(Stored records)
- Opening Delimiter -

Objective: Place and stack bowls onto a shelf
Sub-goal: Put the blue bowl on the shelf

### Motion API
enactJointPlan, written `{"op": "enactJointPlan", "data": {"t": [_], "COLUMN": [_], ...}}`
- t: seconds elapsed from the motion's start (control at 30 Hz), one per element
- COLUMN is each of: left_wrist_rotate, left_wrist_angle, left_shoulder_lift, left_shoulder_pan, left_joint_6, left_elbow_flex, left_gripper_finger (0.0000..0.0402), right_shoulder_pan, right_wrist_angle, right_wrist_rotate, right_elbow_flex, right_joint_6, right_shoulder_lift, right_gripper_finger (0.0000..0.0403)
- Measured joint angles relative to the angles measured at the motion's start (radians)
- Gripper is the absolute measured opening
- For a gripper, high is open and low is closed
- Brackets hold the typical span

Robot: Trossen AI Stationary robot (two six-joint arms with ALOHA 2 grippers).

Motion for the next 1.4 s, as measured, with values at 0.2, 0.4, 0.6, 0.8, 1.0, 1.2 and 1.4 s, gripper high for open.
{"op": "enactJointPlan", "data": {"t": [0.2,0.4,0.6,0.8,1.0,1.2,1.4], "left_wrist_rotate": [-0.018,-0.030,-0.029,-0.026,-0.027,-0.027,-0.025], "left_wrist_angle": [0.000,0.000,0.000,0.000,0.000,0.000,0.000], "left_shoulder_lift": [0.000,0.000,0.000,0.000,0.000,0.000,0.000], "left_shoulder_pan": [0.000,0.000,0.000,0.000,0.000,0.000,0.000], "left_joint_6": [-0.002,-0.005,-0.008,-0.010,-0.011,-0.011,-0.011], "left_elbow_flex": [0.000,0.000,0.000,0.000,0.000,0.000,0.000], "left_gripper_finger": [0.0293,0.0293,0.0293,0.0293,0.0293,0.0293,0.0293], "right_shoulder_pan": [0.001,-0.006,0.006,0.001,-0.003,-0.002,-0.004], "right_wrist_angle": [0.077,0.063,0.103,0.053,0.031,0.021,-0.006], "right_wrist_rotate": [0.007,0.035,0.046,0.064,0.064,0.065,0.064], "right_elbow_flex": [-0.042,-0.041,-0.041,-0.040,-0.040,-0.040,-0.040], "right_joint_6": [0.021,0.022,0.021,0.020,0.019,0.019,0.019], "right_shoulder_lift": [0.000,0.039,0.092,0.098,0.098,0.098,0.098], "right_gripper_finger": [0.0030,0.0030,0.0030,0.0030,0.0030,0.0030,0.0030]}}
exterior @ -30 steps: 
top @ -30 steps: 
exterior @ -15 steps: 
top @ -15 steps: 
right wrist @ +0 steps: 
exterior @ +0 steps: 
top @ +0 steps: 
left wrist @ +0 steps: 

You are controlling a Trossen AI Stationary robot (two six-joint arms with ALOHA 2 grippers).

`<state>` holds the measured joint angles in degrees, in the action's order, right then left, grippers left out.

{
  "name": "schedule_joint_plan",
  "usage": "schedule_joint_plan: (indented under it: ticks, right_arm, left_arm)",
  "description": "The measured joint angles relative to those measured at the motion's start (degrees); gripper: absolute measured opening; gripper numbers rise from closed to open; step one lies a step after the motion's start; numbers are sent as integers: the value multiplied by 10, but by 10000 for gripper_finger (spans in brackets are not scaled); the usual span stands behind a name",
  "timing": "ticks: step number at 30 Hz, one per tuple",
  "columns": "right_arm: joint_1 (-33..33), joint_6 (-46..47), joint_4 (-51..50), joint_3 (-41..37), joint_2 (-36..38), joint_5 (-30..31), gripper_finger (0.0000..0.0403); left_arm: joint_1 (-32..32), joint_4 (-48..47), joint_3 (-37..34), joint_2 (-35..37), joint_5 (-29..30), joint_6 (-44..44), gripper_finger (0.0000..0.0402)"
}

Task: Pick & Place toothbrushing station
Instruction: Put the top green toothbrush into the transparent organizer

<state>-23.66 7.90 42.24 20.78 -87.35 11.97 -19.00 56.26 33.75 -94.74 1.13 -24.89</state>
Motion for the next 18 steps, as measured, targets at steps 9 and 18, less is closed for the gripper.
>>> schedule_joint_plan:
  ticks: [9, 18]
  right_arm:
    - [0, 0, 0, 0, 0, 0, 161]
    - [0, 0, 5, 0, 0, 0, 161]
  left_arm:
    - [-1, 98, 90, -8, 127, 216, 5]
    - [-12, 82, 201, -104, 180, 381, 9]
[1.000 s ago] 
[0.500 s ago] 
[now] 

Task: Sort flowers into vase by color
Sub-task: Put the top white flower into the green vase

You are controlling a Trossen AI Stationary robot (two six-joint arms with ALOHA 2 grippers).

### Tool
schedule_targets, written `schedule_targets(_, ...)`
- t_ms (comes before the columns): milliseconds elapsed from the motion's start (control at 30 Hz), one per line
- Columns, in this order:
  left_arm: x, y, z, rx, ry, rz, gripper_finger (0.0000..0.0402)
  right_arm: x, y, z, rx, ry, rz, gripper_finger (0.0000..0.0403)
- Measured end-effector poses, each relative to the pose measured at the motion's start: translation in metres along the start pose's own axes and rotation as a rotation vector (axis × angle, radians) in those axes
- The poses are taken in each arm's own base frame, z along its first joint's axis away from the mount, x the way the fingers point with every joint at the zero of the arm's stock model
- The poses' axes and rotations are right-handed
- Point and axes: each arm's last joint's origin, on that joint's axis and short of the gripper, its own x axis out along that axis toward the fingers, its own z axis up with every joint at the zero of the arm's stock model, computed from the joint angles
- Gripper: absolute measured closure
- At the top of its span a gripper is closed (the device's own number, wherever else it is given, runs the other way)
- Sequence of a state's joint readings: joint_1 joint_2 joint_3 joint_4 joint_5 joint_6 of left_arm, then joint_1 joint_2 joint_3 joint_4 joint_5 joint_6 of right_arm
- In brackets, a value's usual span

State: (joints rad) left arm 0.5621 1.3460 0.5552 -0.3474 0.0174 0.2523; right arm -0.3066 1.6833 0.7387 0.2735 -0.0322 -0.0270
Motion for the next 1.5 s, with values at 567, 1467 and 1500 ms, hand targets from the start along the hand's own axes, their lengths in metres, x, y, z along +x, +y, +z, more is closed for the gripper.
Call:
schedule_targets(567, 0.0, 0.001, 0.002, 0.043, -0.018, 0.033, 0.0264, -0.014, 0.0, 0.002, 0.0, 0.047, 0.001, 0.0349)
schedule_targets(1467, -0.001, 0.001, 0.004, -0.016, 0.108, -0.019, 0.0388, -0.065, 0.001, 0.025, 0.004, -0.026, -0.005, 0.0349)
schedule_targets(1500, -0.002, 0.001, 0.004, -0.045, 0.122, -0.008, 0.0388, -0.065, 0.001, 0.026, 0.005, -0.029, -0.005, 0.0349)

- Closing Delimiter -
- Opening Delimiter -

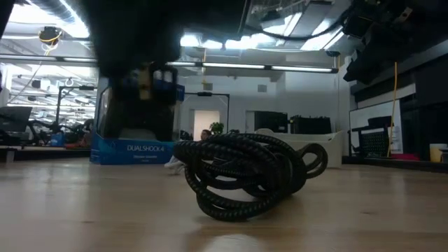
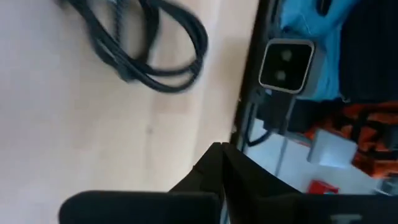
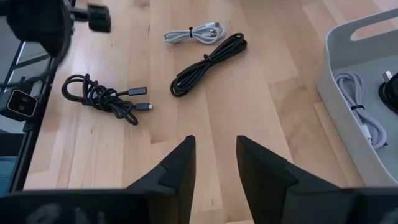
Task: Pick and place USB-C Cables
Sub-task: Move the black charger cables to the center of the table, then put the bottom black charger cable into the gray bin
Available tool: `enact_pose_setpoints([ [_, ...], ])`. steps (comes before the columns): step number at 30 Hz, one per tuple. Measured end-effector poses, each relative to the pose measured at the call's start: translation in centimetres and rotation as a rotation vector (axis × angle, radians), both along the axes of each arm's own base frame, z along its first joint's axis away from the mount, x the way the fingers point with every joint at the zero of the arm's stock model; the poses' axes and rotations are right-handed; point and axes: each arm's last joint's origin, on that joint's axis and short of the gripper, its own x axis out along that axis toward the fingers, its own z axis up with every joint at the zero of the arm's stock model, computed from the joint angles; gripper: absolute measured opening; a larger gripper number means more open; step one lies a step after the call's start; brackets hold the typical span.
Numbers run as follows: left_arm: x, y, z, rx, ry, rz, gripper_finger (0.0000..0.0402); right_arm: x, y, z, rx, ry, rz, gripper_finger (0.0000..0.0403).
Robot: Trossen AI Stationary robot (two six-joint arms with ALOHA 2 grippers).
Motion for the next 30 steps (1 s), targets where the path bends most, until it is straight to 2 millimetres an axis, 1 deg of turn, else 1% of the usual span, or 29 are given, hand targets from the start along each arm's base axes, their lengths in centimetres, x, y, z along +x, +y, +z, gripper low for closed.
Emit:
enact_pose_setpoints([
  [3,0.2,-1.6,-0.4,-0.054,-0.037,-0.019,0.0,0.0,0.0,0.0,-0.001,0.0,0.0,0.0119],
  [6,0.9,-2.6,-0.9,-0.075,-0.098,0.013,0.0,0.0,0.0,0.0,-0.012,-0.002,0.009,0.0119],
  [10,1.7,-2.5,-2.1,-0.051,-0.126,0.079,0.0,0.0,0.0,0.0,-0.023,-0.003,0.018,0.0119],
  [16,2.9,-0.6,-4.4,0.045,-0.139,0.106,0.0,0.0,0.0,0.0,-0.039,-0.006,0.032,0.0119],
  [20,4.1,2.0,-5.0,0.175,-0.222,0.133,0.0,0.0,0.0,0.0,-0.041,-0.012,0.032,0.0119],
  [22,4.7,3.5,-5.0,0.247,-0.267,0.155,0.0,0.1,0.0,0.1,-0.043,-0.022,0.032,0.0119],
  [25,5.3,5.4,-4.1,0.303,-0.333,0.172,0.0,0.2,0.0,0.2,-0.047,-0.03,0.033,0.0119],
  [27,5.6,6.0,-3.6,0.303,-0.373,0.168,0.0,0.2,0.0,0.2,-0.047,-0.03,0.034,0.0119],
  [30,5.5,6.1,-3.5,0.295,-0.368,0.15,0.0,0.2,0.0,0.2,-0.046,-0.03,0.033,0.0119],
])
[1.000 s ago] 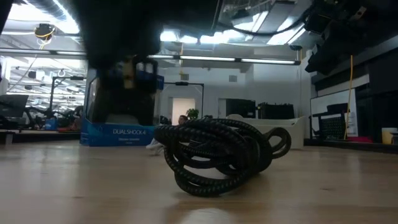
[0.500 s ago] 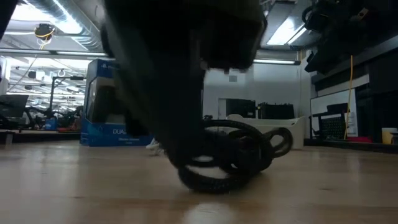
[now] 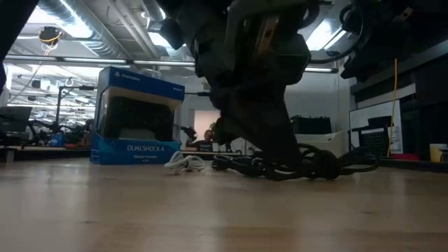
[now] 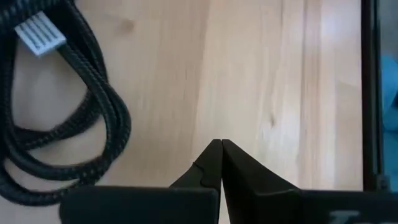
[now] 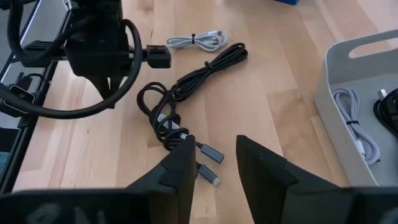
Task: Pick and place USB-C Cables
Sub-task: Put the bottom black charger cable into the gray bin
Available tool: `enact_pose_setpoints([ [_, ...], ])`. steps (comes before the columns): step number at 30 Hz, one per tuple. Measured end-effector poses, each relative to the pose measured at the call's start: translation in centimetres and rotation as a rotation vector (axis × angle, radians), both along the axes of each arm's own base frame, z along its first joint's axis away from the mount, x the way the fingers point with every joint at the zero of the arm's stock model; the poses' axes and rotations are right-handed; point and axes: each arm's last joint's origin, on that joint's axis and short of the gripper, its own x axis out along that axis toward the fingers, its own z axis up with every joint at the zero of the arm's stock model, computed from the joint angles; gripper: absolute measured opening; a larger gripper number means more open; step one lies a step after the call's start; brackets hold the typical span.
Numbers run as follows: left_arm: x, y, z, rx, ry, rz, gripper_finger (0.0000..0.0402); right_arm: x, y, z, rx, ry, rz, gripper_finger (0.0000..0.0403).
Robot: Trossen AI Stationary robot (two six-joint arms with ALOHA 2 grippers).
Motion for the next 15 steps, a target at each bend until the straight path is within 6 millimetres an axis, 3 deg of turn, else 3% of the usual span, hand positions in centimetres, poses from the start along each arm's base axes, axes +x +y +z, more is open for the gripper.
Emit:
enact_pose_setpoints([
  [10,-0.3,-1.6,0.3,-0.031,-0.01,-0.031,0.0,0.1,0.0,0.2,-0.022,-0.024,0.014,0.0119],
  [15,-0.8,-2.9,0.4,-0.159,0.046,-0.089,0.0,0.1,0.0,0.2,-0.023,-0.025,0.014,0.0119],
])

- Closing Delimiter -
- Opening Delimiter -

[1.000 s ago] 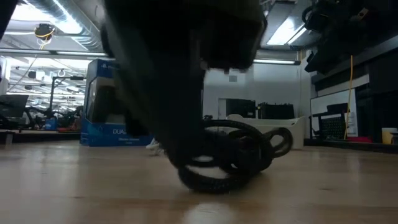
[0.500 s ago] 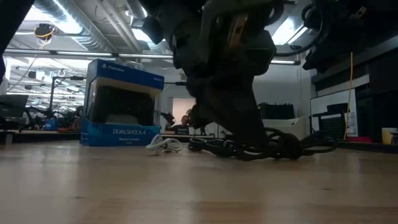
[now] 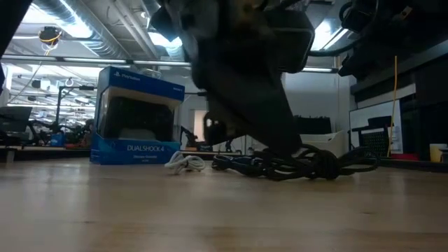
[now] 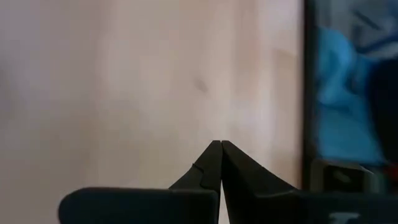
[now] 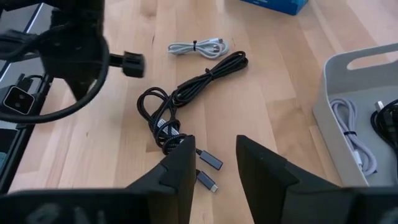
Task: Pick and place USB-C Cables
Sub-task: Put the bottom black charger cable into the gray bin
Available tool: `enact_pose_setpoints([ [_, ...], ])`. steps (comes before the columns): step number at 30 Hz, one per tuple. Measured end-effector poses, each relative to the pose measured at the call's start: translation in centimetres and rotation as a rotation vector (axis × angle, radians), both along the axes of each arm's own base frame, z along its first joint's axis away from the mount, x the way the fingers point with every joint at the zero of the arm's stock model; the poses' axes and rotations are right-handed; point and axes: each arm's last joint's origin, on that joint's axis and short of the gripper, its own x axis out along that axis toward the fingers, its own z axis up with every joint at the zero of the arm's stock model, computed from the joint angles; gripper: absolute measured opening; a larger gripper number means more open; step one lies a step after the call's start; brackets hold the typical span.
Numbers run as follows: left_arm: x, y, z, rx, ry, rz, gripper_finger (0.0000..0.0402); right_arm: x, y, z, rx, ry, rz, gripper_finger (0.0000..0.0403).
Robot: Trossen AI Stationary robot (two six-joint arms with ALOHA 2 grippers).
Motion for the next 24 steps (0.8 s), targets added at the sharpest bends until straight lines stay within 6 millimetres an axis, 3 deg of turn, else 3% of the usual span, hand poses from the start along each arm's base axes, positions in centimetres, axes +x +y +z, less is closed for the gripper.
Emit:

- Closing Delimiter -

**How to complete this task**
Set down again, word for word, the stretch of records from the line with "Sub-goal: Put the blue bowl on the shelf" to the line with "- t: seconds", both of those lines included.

**Task response**
Sub-goal: Put the blue bowl on the shelf

### Motion API
enactJointPlan, written `{"op": "enactJointPlan", "data": {"t": [_], "COLUMN": [_], ...}}`
- t: seconds elapsed from the motion's start (control at 30 Hz), one per element

Nothing further is needed for this answer.